Now that the law has been mostly upheld by the nation’s highest court and election results in Washington have made repeal unlikely, Arkansas lawmakers have no choice but to address the issue of how, and how fully, to implement it at the state level.
President Obama’s signature policy achievement is unpopular with Republicans, who had some success as the minority party in thwarting legislative implementation of Obamacare two years ago and next year will outnumber Democrats in the Legislature for the first time since Reconstruction.
On Tuesday, the GOP won 21 of the state’s 35 Senate seats and captured 51 seats in the 100-members House, compared to Democrats’ 49 seats and one seat held by a Green Party member. A Democrat who lost his race in northeastern Arkansas is seeking a recount.
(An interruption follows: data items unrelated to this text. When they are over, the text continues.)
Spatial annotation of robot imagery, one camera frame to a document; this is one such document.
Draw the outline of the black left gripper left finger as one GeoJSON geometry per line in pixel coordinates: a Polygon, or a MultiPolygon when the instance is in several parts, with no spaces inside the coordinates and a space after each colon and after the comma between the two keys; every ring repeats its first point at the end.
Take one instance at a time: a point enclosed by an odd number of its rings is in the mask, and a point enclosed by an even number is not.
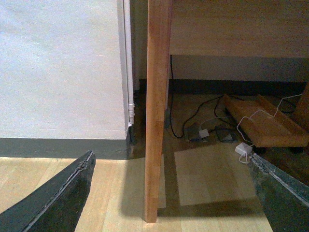
{"type": "Polygon", "coordinates": [[[89,150],[0,215],[2,232],[73,232],[91,188],[96,157],[89,150]]]}

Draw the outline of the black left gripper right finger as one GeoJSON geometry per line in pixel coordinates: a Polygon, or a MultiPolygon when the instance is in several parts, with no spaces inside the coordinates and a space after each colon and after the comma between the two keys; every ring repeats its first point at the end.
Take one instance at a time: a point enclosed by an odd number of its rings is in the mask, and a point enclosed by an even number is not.
{"type": "Polygon", "coordinates": [[[263,211],[274,232],[309,230],[309,187],[257,154],[250,175],[263,211]]]}

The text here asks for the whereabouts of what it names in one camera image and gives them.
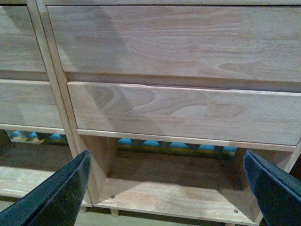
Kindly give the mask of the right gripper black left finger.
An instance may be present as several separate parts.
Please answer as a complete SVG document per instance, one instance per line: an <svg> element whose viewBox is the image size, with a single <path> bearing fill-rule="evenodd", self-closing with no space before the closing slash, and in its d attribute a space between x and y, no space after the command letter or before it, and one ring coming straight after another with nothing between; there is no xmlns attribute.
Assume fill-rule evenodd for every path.
<svg viewBox="0 0 301 226"><path fill-rule="evenodd" d="M87 190L88 150L0 213L2 226L72 226Z"/></svg>

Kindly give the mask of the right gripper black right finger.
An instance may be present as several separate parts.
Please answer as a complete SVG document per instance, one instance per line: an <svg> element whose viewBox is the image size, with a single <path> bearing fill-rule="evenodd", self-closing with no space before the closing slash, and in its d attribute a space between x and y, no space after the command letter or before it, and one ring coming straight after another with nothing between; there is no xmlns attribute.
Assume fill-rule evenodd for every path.
<svg viewBox="0 0 301 226"><path fill-rule="evenodd" d="M257 153L243 157L247 181L269 226L301 224L301 181Z"/></svg>

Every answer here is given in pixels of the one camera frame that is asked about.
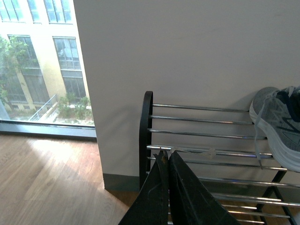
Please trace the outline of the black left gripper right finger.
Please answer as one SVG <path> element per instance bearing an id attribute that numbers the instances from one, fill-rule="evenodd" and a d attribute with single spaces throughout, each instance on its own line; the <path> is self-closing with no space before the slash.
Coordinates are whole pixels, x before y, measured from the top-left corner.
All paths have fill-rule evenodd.
<path id="1" fill-rule="evenodd" d="M 177 151 L 169 158 L 169 198 L 175 225 L 239 225 L 199 181 Z"/>

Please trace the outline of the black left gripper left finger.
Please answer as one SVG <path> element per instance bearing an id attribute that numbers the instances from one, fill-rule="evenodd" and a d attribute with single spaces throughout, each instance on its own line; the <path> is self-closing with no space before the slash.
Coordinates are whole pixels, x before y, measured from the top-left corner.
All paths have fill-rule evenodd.
<path id="1" fill-rule="evenodd" d="M 168 224 L 168 154 L 162 150 L 154 156 L 156 161 L 138 197 L 119 222 L 120 225 Z"/>

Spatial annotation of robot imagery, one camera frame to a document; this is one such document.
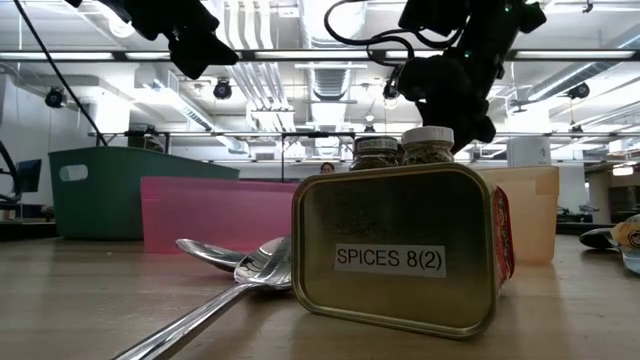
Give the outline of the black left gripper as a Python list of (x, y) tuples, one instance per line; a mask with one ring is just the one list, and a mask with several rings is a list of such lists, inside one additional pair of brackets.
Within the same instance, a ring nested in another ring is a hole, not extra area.
[(112, 10), (148, 40), (181, 33), (169, 41), (170, 59), (190, 79), (198, 79), (211, 65), (231, 66), (239, 60), (212, 33), (219, 20), (200, 0), (113, 0)]

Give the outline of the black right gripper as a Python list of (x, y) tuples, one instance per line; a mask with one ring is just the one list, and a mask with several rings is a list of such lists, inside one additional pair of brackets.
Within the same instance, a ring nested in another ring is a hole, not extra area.
[(473, 141), (490, 143), (496, 128), (487, 96), (500, 77), (500, 55), (445, 52), (414, 57), (398, 66), (398, 92), (413, 102), (423, 126), (449, 126), (457, 154)]

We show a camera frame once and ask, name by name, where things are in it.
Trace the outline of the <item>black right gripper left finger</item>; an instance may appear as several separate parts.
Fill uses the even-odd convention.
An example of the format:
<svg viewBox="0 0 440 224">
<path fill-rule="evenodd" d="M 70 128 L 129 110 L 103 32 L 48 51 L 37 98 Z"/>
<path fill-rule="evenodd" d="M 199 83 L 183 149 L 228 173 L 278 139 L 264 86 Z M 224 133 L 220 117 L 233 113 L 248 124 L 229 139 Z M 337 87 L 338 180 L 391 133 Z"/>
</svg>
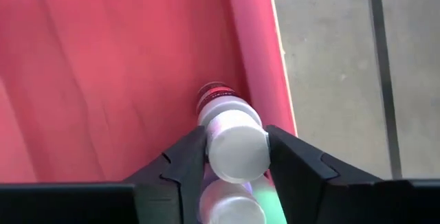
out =
<svg viewBox="0 0 440 224">
<path fill-rule="evenodd" d="M 205 149 L 198 126 L 123 181 L 0 184 L 0 224 L 199 224 Z"/>
</svg>

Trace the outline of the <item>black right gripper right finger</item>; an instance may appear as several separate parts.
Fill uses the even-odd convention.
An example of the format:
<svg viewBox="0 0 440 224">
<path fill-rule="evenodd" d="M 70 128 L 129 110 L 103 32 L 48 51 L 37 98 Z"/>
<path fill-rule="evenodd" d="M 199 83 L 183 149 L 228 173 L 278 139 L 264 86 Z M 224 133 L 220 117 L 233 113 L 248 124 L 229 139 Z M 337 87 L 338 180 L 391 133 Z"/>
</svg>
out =
<svg viewBox="0 0 440 224">
<path fill-rule="evenodd" d="M 277 126 L 266 130 L 288 224 L 440 224 L 440 179 L 383 180 Z"/>
</svg>

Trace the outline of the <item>green paint bottle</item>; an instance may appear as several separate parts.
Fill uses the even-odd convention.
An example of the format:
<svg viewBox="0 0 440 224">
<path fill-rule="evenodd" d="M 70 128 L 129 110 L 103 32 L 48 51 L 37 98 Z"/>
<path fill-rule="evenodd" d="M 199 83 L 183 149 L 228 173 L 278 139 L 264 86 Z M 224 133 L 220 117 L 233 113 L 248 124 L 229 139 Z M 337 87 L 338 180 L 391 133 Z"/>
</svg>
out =
<svg viewBox="0 0 440 224">
<path fill-rule="evenodd" d="M 252 195 L 265 213 L 266 224 L 287 224 L 275 187 L 265 176 L 252 181 Z"/>
</svg>

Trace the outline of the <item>blue paint bottle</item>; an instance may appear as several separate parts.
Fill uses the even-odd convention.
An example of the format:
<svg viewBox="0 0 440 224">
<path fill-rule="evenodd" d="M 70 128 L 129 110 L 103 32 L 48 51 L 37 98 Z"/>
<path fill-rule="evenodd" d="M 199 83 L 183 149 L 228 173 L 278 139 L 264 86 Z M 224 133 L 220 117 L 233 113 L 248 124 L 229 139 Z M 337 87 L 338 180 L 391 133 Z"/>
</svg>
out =
<svg viewBox="0 0 440 224">
<path fill-rule="evenodd" d="M 221 179 L 202 192 L 199 215 L 202 224 L 266 224 L 262 207 L 246 187 Z"/>
</svg>

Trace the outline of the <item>purple paint bottle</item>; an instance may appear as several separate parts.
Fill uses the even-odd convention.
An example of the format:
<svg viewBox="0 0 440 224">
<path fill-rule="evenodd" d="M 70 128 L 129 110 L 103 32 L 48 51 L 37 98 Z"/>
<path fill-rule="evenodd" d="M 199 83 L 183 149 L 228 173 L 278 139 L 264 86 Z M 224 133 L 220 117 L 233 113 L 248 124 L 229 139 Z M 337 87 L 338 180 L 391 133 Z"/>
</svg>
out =
<svg viewBox="0 0 440 224">
<path fill-rule="evenodd" d="M 206 156 L 216 176 L 230 183 L 262 176 L 270 166 L 270 145 L 256 110 L 222 82 L 204 85 L 198 98 L 198 125 L 206 130 Z"/>
</svg>

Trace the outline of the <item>pink plastic bin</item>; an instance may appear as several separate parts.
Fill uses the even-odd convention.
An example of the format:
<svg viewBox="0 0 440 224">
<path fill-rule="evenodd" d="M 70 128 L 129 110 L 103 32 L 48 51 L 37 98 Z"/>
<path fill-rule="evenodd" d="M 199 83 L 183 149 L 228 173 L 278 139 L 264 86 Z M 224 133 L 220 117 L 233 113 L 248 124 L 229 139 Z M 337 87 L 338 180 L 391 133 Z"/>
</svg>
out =
<svg viewBox="0 0 440 224">
<path fill-rule="evenodd" d="M 0 183 L 121 180 L 212 81 L 295 132 L 274 0 L 0 0 Z"/>
</svg>
One of the biggest issues on the table for the 2013 regular session is whether to expand the state Medicaid program under a provision of the health care law that the Supreme Court has said must be optional for states. Gov. Mike Beebe supports the expansion, but in an interview the day after Tuesday’s election he acknowledged that with a GOP-controlled Legislature, it will be difficult to obtain the three-fourths majority vote needed to approve spending federal money on the expansion.
He said the situation comes as no surprise.
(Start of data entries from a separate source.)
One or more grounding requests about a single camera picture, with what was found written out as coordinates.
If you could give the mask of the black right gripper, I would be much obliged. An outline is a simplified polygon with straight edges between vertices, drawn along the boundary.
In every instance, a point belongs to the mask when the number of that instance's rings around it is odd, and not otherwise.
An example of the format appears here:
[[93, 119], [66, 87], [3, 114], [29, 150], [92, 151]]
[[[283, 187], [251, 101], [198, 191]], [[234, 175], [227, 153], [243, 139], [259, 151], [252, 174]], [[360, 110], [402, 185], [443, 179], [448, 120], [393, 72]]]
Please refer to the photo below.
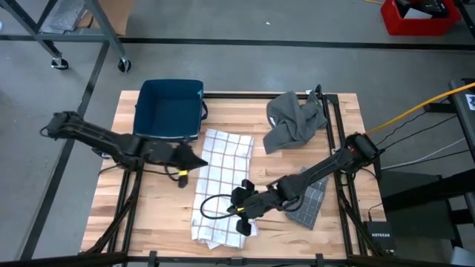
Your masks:
[[248, 179], [242, 180], [241, 187], [232, 191], [229, 213], [241, 217], [237, 222], [236, 231], [248, 237], [252, 232], [249, 220], [262, 217], [273, 208], [278, 208], [281, 202], [273, 191], [258, 193], [255, 184]]

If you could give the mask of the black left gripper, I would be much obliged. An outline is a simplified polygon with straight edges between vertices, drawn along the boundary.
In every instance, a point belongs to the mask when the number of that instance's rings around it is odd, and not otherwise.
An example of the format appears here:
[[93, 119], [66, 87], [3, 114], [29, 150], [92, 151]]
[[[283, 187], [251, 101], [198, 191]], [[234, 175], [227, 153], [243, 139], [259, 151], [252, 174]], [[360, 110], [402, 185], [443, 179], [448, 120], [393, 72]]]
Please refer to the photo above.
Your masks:
[[189, 168], [202, 168], [208, 163], [197, 156], [191, 146], [180, 143], [173, 146], [166, 142], [152, 141], [146, 144], [146, 162], [151, 165], [161, 165], [168, 173], [168, 167], [177, 169], [178, 187], [185, 188], [188, 185]]

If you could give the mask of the white red-checked towel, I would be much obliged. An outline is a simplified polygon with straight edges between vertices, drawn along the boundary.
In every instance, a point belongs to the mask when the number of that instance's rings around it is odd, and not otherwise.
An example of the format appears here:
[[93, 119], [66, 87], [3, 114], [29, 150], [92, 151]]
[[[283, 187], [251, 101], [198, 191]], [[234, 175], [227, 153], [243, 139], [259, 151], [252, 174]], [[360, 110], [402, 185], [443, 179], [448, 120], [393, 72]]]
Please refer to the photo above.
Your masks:
[[230, 217], [227, 208], [232, 190], [249, 178], [254, 143], [251, 136], [206, 131], [201, 158], [208, 165], [199, 170], [197, 178], [191, 238], [210, 249], [244, 247], [246, 237], [236, 231], [239, 216]]

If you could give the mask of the dark grey white-grid towel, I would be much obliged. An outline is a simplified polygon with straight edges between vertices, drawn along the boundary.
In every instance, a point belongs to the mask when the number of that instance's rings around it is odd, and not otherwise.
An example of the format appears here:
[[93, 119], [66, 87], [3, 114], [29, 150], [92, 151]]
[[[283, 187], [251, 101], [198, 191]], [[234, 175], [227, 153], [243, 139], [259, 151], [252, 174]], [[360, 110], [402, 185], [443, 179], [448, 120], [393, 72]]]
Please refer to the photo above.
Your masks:
[[318, 212], [324, 201], [328, 181], [329, 177], [326, 176], [309, 185], [302, 206], [297, 211], [286, 212], [286, 217], [304, 228], [313, 230]]

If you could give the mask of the plain grey towel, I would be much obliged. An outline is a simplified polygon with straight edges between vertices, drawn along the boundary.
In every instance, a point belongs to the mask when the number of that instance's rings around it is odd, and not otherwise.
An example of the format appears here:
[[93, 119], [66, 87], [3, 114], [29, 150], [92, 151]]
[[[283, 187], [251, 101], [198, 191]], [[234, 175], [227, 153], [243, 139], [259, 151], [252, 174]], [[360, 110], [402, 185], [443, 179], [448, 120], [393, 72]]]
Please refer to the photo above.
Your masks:
[[304, 104], [294, 91], [281, 94], [267, 104], [266, 117], [272, 127], [263, 138], [266, 154], [305, 145], [327, 125], [316, 89], [309, 91]]

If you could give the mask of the navy blue fabric bin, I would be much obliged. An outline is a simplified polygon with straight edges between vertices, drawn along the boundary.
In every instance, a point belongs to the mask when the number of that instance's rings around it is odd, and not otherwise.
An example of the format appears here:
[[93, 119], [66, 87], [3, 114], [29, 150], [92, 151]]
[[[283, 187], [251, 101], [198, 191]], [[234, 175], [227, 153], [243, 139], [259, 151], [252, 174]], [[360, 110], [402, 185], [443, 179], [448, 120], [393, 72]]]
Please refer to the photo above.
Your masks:
[[140, 88], [133, 133], [166, 142], [195, 141], [208, 108], [196, 79], [149, 79]]

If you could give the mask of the grey metal cart with casters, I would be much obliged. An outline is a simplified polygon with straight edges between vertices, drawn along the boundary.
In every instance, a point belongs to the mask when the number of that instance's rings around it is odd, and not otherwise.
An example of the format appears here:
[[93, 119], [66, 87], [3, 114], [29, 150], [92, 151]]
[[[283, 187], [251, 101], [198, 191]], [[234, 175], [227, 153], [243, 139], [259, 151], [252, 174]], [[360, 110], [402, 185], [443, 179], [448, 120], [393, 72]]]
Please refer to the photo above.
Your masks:
[[54, 30], [48, 24], [50, 14], [58, 0], [48, 0], [42, 7], [41, 16], [34, 20], [17, 0], [0, 0], [0, 8], [6, 10], [27, 32], [28, 36], [39, 43], [42, 48], [52, 56], [51, 67], [58, 70], [69, 68], [68, 62], [62, 58], [54, 45], [58, 42], [104, 42], [107, 41], [113, 49], [119, 53], [118, 69], [127, 73], [131, 69], [131, 61], [125, 55], [125, 49], [119, 40], [104, 11], [98, 4], [98, 0], [85, 0], [85, 9], [89, 10], [98, 22], [100, 28], [76, 28], [72, 31]]

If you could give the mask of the black equipment stand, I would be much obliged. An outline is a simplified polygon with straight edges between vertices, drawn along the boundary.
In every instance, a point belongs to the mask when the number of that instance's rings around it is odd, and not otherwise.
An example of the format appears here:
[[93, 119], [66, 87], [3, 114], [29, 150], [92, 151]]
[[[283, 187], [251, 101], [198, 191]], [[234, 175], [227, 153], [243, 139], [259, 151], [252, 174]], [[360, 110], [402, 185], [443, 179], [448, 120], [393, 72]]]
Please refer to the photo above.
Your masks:
[[[454, 88], [435, 99], [421, 104], [429, 113], [453, 113], [462, 127], [467, 152], [475, 162], [475, 79], [464, 78], [460, 88]], [[467, 208], [448, 210], [448, 217], [453, 227], [458, 224], [472, 223], [475, 226], [475, 167], [447, 178], [439, 177], [437, 181], [411, 188], [383, 199], [388, 211], [400, 211], [419, 207], [435, 201], [446, 201], [463, 196]]]

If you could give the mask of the brown cardboard box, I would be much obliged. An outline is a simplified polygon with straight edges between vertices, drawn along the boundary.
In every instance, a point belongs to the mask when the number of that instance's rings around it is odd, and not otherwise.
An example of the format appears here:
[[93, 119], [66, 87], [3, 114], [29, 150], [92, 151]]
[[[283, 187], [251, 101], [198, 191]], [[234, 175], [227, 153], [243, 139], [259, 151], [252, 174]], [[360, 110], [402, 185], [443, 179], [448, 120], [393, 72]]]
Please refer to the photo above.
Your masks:
[[[111, 23], [116, 34], [124, 36], [126, 34], [128, 18], [134, 7], [135, 0], [98, 0], [98, 4], [104, 11], [107, 19]], [[89, 10], [77, 25], [78, 28], [97, 28], [100, 26]]]

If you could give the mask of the silver padded bag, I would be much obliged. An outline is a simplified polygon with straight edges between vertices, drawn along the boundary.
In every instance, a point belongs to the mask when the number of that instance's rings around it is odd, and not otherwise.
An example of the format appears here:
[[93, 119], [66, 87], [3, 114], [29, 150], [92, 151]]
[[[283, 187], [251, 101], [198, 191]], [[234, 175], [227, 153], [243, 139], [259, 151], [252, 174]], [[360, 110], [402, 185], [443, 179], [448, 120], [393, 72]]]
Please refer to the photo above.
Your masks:
[[85, 0], [58, 0], [50, 14], [48, 26], [54, 30], [72, 31], [85, 13]]

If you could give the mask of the red plastic crate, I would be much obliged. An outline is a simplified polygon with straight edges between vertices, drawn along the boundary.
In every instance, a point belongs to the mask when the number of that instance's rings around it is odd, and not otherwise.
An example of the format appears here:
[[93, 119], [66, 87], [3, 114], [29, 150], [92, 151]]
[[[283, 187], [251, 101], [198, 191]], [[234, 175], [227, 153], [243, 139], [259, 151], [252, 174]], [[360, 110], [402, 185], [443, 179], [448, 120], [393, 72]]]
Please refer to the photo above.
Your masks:
[[385, 0], [381, 6], [387, 32], [392, 36], [443, 36], [462, 18], [453, 0], [442, 0], [448, 16], [440, 19], [404, 19], [396, 0]]

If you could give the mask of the black electronic device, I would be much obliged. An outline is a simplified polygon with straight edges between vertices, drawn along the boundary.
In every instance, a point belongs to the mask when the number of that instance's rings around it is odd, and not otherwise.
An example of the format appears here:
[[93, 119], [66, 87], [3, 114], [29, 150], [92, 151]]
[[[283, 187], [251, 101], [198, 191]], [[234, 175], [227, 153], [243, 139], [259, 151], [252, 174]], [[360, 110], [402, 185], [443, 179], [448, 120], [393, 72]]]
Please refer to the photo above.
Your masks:
[[403, 19], [444, 19], [448, 9], [442, 0], [395, 0]]

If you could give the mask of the black aluminium table frame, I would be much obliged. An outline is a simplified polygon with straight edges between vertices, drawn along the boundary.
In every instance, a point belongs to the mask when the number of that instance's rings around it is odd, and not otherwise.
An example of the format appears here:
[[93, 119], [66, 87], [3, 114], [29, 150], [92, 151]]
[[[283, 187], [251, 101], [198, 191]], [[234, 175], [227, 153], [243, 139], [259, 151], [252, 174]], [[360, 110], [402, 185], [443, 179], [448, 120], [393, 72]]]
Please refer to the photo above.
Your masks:
[[[286, 174], [299, 171], [326, 158], [341, 139], [364, 130], [355, 93], [328, 93], [330, 123], [305, 146], [266, 154], [262, 139], [270, 126], [266, 105], [271, 92], [208, 92], [205, 101], [209, 117], [204, 129], [250, 135], [255, 139], [250, 177], [257, 189]], [[191, 172], [186, 188], [177, 187], [163, 175], [162, 168], [148, 167], [140, 181], [137, 205], [122, 221], [106, 246], [108, 252], [125, 252], [130, 263], [144, 263], [155, 251], [160, 263], [327, 264], [342, 265], [348, 254], [364, 254], [362, 236], [338, 204], [344, 195], [359, 219], [368, 211], [375, 220], [385, 218], [373, 168], [360, 171], [352, 182], [330, 177], [326, 195], [313, 230], [288, 220], [284, 213], [270, 211], [257, 222], [258, 235], [249, 237], [242, 249], [217, 247], [191, 237], [191, 213], [198, 173]]]

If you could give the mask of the black Netgear network switch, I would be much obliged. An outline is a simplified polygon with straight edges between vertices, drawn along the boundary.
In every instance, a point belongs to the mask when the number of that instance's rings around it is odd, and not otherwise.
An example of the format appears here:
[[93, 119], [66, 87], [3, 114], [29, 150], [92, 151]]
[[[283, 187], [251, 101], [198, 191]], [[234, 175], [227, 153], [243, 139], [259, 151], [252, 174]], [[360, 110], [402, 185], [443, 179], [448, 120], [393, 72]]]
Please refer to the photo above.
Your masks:
[[366, 221], [364, 225], [375, 244], [388, 254], [395, 254], [396, 246], [393, 239], [392, 228], [388, 222]]
“(I said) it was going to be close to 50-50 legislatively, so nobody was going to be close to 75 percent,” he said. “So if the two sides can’t get together and figure this stuff out, then it is what it is.”
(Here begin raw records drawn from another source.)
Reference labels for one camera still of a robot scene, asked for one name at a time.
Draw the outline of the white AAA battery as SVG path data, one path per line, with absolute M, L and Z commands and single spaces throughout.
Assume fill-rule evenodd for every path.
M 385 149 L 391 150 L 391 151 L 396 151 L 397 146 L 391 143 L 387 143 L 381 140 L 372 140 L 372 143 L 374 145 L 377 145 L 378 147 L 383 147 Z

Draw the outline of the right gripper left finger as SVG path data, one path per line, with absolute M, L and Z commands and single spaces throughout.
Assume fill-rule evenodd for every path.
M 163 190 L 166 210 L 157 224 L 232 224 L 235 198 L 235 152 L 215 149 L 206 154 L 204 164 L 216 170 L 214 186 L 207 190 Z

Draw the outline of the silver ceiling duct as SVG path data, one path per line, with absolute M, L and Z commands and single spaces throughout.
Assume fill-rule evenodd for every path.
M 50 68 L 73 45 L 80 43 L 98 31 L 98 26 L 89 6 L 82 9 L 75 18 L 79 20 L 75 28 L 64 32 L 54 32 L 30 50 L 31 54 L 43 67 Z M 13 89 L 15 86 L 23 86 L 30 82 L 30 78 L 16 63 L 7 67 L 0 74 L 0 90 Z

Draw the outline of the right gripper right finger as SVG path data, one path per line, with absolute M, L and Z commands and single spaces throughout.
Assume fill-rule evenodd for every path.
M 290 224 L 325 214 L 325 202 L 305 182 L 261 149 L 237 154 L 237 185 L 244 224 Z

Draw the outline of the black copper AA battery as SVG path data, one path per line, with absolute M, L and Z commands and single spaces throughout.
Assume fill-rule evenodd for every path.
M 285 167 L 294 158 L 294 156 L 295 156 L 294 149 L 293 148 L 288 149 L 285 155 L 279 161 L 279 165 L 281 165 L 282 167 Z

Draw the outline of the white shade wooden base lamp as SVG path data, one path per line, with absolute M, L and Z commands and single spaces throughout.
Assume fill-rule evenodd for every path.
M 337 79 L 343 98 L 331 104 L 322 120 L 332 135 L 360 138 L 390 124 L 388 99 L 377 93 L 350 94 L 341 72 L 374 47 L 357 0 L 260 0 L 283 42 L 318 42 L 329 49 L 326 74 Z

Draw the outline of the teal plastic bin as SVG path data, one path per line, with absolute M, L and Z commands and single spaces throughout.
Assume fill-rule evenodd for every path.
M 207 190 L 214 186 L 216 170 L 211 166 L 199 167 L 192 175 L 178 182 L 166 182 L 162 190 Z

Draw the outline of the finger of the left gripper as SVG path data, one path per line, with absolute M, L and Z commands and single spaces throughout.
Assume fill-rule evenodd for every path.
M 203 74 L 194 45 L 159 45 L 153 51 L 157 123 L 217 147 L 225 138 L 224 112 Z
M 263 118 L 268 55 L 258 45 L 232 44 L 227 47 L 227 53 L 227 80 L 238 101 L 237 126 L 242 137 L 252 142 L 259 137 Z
Sen. Michael Lamoureux, R-Russellville, who was elected Senate president pro tem-designate on Thursday, said he expects Medicaid expansion to be the biggest issue of the session that starts in January. Asked if the expansion has a chance of winning legislative support, he said, “Nothing is ruled out at this point.”
Beebe has said that based on the estimates of the state Department of Human Services, the state can afford the expansion, which is estimated to add 250,000 Arkansans to the Medicaid rolls.
DHS officials have said that when factors such as an increase in the federal matching rate for the ARKids First children’s health insurance program, state income taxes on the increased federal Medicaid funding and a reduction in state spending on uncompensated care are taken into account, the expansion would save Arkansas $372 million over the first several years.
The federal government would pay the full cost of the expansion for the first three years, and after that Arkansas would pay a gradually increasing percentage. When the state’s share of the cost tops out at 10 percent, the annual net cost to the state would be $4 million, according to DHS.
But some Republican legislators say they are not comfortable with DHS’ estimates.
“Arkansas can’t afford to expand Medicaid,” said Rep. David Meeks, R-Conway. “In three years I still believe that we would have to figure out how to come up with $150 million to $200 million, and I’m not going to push that off to a future legislative body.”
Republicans point to projections that the Medicaid program will see a shortfall of between $250 million and $400 million in the next fiscal year and say now is not the time to expand the program. Beebe says the influx of federal funding that comes with the expansion will lessen the impact of the shortfall, and that his initiative to change the way health care providers are paid will save Medicaid dollars in the long run.
Under the initiative, doctors in some fields are to be paid for episodes of care rather than for each service provided. That, too, is likely to be challenged by Republicans, some of whom say they are working on alternative reforms that would focus on the behavior of patients rather than doctors.
Rep. Nate Bell, R-Mena, said ideas he is considering include increasing co-pays for services that are abused and requiring drug tests for people receiving Medicaid benefits. He said he was not talking about kicking people off Medicaid, necessarily, but “incentivizing them to get in treatment, which will ultimately enhance their ability to get a job and hold a job and hopefully begin to become more self-supportive.”
Sen.-elect Uvalde Lindsey, D-Fayetteville, who supports the Medicaid expansion and Beebe’s payment reform initiative, said he believes compromise is possible and that ideas from both parties may ultimately be adopted, including changes that give patients incentives to change their behavior.
“You don’t want to disenfranchise the most needy … or keep them from getting coverage and the health care that they need, but having skin in the game just makes good common sense,” Lindsey said.
The state also is preparing to operate a federally mandated health insurance exchange where Arkansans can shop for policies that suit their needs. States had the option of running the exchanges themselves, but like many other states, Arkansas declined that option because of Republican opposition, so the plan now is for the state to run the exchange in partnership with the federal government.
States also have the option of letting the federal government run their exchanges entirely. Cynthia Crone, planning manager for Arkansas’ exchange, said she hopes the new General Assembly does not push for that option.
“I would think they would want state control as much as possible, rather than ceding it all to federal control,” she said.
Bell said he remains opposed to “any steps” to implement any aspect of the health care law.
“I think a state-run exchange is no different than a federally run exchange except that we have the responsibility for doing things that aren’t good for the state. If it’s going to happen, let the federal government do it,” he said.